== THE TASK ==
Transcribe each entry exactly; skip the images.

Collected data
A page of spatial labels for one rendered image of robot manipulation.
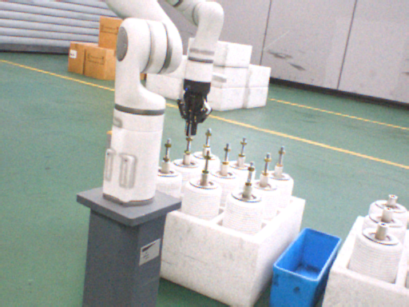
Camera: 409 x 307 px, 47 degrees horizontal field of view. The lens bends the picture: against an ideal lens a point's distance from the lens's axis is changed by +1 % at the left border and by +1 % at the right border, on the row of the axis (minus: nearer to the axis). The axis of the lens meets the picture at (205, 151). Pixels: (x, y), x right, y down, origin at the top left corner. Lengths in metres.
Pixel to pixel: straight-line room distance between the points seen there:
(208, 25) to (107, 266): 0.66
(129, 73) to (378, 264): 0.64
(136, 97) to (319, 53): 5.86
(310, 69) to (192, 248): 5.61
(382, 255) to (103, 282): 0.56
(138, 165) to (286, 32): 6.05
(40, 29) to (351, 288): 6.04
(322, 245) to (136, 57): 0.83
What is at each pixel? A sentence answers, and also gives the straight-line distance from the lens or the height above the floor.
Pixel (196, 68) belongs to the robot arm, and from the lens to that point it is 1.25.
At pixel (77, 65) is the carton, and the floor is 0.08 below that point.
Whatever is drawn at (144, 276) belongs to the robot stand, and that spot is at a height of 0.16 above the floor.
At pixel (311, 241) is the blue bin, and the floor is 0.08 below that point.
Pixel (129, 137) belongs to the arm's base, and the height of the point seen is 0.43.
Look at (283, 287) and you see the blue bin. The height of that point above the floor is 0.08.
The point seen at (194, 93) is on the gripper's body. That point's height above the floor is 0.46.
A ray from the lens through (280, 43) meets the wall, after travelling 6.84.
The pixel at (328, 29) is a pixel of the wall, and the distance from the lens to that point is 6.58.
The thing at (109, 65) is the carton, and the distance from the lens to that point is 4.81.
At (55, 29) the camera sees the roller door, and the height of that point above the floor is 0.34.
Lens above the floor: 0.63
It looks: 15 degrees down
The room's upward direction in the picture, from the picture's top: 8 degrees clockwise
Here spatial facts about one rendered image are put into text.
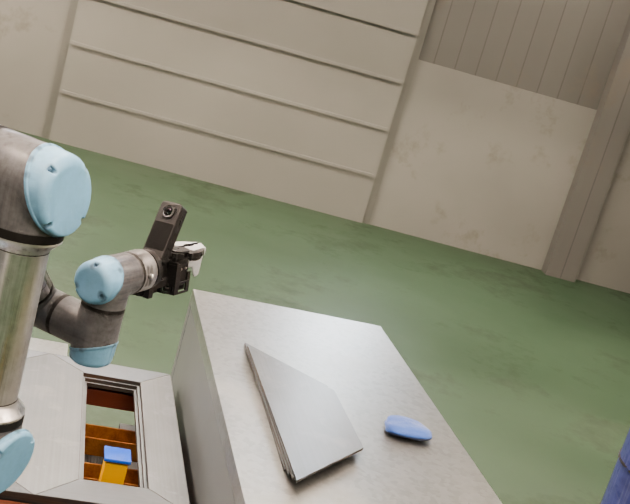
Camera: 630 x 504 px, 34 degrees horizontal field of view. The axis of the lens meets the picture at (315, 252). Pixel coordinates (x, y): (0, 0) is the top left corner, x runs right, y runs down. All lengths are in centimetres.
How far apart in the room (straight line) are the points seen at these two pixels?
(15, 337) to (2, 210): 19
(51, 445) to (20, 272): 101
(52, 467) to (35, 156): 107
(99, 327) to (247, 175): 783
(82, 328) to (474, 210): 820
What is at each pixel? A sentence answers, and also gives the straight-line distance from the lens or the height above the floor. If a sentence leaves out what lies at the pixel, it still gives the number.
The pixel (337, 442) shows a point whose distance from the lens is 225.
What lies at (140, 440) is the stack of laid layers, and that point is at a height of 83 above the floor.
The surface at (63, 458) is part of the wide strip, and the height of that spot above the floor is 85.
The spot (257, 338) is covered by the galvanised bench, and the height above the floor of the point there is 105.
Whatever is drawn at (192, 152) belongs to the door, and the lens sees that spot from 952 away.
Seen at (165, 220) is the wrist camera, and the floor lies 152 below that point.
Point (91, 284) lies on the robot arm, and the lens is 170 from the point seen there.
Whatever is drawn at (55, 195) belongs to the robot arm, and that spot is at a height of 163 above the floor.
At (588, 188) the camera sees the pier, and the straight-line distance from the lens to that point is 983.
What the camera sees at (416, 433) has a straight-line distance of 243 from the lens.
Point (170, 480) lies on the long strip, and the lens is 240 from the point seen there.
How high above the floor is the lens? 199
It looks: 14 degrees down
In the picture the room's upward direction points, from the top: 16 degrees clockwise
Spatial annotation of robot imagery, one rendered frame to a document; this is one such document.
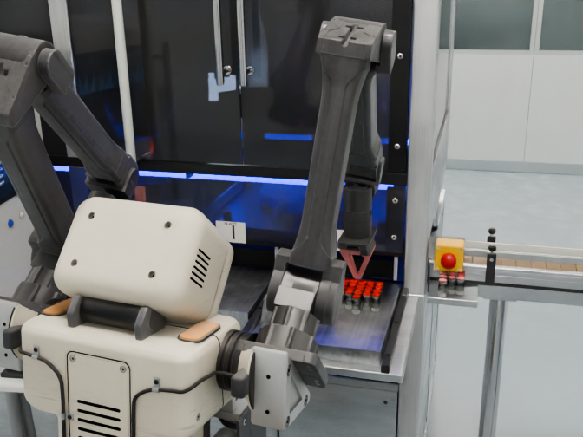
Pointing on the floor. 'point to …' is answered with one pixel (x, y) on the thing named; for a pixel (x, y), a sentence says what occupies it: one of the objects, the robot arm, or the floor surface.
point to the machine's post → (419, 198)
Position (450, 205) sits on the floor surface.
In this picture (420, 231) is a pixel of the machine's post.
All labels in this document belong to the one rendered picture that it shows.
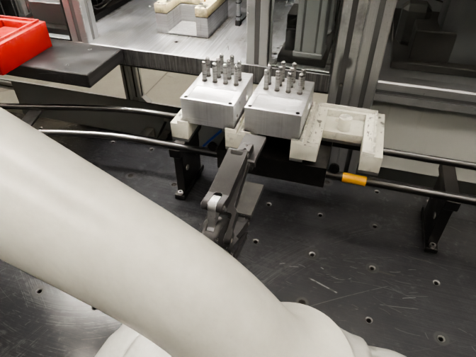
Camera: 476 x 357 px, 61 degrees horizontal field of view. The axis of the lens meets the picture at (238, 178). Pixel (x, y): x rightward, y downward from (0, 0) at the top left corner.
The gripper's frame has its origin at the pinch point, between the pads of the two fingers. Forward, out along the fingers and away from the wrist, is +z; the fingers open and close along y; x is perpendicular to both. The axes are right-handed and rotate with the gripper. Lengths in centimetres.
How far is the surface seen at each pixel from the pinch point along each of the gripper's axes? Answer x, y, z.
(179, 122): 16.6, -1.9, 12.1
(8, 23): 63, 6, 27
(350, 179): -14.1, -8.8, 14.0
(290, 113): -2.7, 2.6, 13.4
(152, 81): 122, -88, 181
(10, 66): 55, 2, 16
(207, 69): 14.8, 4.1, 21.8
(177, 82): 105, -88, 184
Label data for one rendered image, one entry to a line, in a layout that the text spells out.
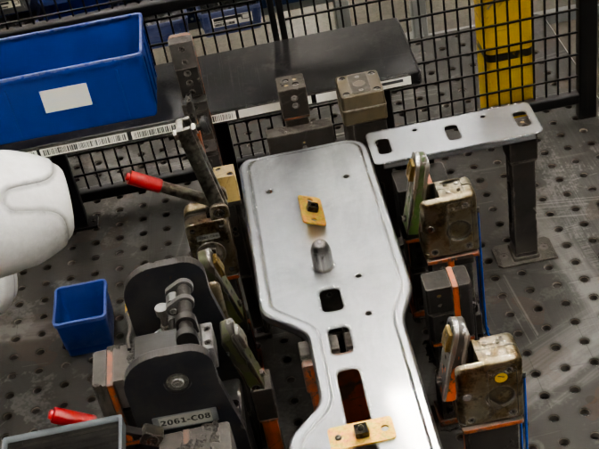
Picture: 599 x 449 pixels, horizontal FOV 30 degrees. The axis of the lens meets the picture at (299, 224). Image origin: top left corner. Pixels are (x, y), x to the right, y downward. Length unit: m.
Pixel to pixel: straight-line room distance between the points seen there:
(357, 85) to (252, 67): 0.26
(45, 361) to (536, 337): 0.89
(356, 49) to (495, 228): 0.43
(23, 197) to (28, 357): 0.94
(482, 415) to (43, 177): 0.65
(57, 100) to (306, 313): 0.69
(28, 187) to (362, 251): 0.63
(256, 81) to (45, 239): 0.93
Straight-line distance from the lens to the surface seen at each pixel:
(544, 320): 1.99
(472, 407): 1.49
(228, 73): 2.14
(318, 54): 2.15
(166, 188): 1.71
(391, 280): 1.64
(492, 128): 1.93
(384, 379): 1.50
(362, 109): 1.96
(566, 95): 2.45
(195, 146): 1.66
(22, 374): 2.11
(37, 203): 1.23
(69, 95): 2.05
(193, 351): 1.32
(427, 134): 1.93
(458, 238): 1.76
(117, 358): 1.50
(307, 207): 1.77
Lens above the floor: 2.08
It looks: 37 degrees down
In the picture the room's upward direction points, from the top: 11 degrees counter-clockwise

== TASK ANSWER ==
A page of spatial labels for one rendered image of robot manipulation.
Camera: 409 x 307 px, 47 degrees horizontal field of view. The lens bends the picture: against an ideal lens a point's distance from the lens's axis is changed by +1 % at the left border and by +1 % at the right border, on the row of the axis (minus: nearer to the axis). The axis of the lens meets the picture at (205, 151). Pixels: (x, y), x right, y down, origin at the top left corner. Lengths in metres.
Pixel to pixel: straight-line room distance between the points seen there:
(208, 25) to (107, 266): 0.66
(129, 73) to (378, 264): 0.64
(136, 97) to (319, 53): 5.86
(310, 69) to (192, 248): 5.61
(382, 255) to (103, 282): 0.56
(138, 165) to (286, 32): 6.05
(40, 29) to (351, 288): 6.04
(322, 245) to (136, 57): 0.83
What is at each pixel? A sentence answers, and also gives the straight-line distance from the lens or the height above the floor.
Pixel (196, 68) belongs to the robot arm, and from the lens to that point it is 1.25.
At pixel (77, 65) is the carton, and the floor is 0.08 below that point.
Whatever is drawn at (144, 276) belongs to the robot stand, and that spot is at a height of 0.16 above the floor.
At pixel (311, 241) is the blue bin, and the floor is 0.08 below that point.
Pixel (129, 137) belongs to the arm's base, and the height of the point seen is 0.43.
Look at (283, 287) and you see the blue bin. The height of that point above the floor is 0.08.
The point seen at (194, 93) is on the gripper's body. That point's height above the floor is 0.46.
A ray from the lens through (280, 43) meets the wall, after travelling 6.84.
The pixel at (328, 29) is a pixel of the wall, and the distance from the lens to that point is 6.58.
The thing at (109, 65) is the carton, and the distance from the lens to that point is 4.81.
At (55, 29) the camera sees the roller door, and the height of that point above the floor is 0.34.
Lens above the floor: 0.63
It looks: 15 degrees down
The room's upward direction in the picture, from the picture's top: 8 degrees clockwise
Here spatial facts about one rendered image are put into text.
Camera: 630 x 504 px, 34 degrees horizontal field of view. The axis of the lens meets the picture at (315, 252). Pixel coordinates (x, y): (0, 0) is the top left corner, x runs right, y runs down. All lengths are in centimetres.
How far apart in the room (straight line) are the points seen at these two pixels?
(15, 337) to (2, 210): 19
(51, 445) to (20, 272): 101
(52, 467) to (35, 156): 107
(99, 327) to (247, 175): 783
(82, 328) to (474, 210): 820
What is at each pixel? A sentence answers, and also gives the straight-line distance from the lens or the height above the floor. If a sentence leaves out what lies at the pixel, it still gives the number.
The pixel (337, 442) shows a point whose distance from the lens is 225.
What lies at (140, 440) is the stack of laid layers, and that point is at a height of 83 above the floor.
The surface at (63, 458) is part of the wide strip, and the height of that spot above the floor is 85.
The spot (257, 338) is covered by the galvanised bench, and the height above the floor of the point there is 105.
Whatever is drawn at (192, 152) belongs to the door, and the lens sees that spot from 952 away.
Seen at (165, 220) is the wrist camera, and the floor lies 152 below that point.
Point (91, 284) lies on the robot arm, and the lens is 170 from the point seen there.
Whatever is drawn at (55, 195) belongs to the robot arm, and that spot is at a height of 163 above the floor.
At (588, 188) the camera sees the pier, and the straight-line distance from the lens to that point is 983.
What the camera sees at (416, 433) has a straight-line distance of 243 from the lens.
Point (170, 480) lies on the long strip, and the lens is 240 from the point seen there.
How high above the floor is the lens? 199
It looks: 14 degrees down
In the picture the room's upward direction points, from the top: 16 degrees clockwise
Spatial annotation of robot imagery, one rendered frame to a document; this is one such document.
Pointing on the floor. 'point to …' is answered with one pixel (x, y) on the thing named; for a pixel (x, y), a sentence says what occupies it: one of the objects, the robot arm, or the floor surface.
point to the machine's post → (419, 198)
Position (450, 205) sits on the floor surface.
In this picture (420, 231) is a pixel of the machine's post.
All labels in this document belong to the one rendered picture that it shows.
Camera: 476 x 357 px, 61 degrees horizontal field of view. The axis of the lens meets the picture at (238, 178). Pixel (x, y): x rightward, y downward from (0, 0) at the top left corner.
The gripper's frame has its origin at the pinch point, between the pads of the two fingers. Forward, out along the fingers and away from the wrist, is +z; the fingers open and close along y; x is perpendicular to both. The axes are right-handed and rotate with the gripper. Lengths in centimetres.
How far is the surface seen at each pixel from the pinch point along each of the gripper's axes? Answer x, y, z.
(179, 122): 16.6, -1.9, 12.1
(8, 23): 63, 6, 27
(350, 179): -14.1, -8.8, 14.0
(290, 113): -2.7, 2.6, 13.4
(152, 81): 122, -88, 181
(10, 66): 55, 2, 16
(207, 69): 14.8, 4.1, 21.8
(177, 82): 105, -88, 184
Label data for one rendered image, one entry to a line, in a layout that the text spells out.
Picture: 599 x 449 pixels, horizontal FOV 30 degrees. The axis of the lens meets the picture at (299, 224). Image origin: top left corner. Pixels are (x, y), x to the right, y downward. Length unit: m.
Pixel to pixel: straight-line room distance between the points seen there:
(357, 85) to (252, 67): 0.26
(45, 361) to (536, 337): 0.89
(356, 49) to (495, 228): 0.43
(23, 197) to (28, 357): 0.94
(482, 415) to (43, 177): 0.65
(57, 100) to (306, 313): 0.69
(28, 187) to (362, 251): 0.63
(256, 81) to (45, 239): 0.93
Straight-line distance from the lens to the surface seen at each pixel:
(544, 320): 1.99
(472, 407): 1.49
(228, 73): 2.14
(318, 54): 2.15
(166, 188): 1.71
(391, 280): 1.64
(492, 128): 1.93
(384, 379): 1.50
(362, 109): 1.96
(566, 95): 2.45
(195, 146): 1.66
(22, 374): 2.11
(37, 203): 1.23
(69, 95): 2.05
(193, 351): 1.32
(427, 134): 1.93
(458, 238): 1.76
(117, 358): 1.50
(307, 207): 1.77
Lens above the floor: 2.08
It looks: 37 degrees down
In the picture the room's upward direction points, from the top: 11 degrees counter-clockwise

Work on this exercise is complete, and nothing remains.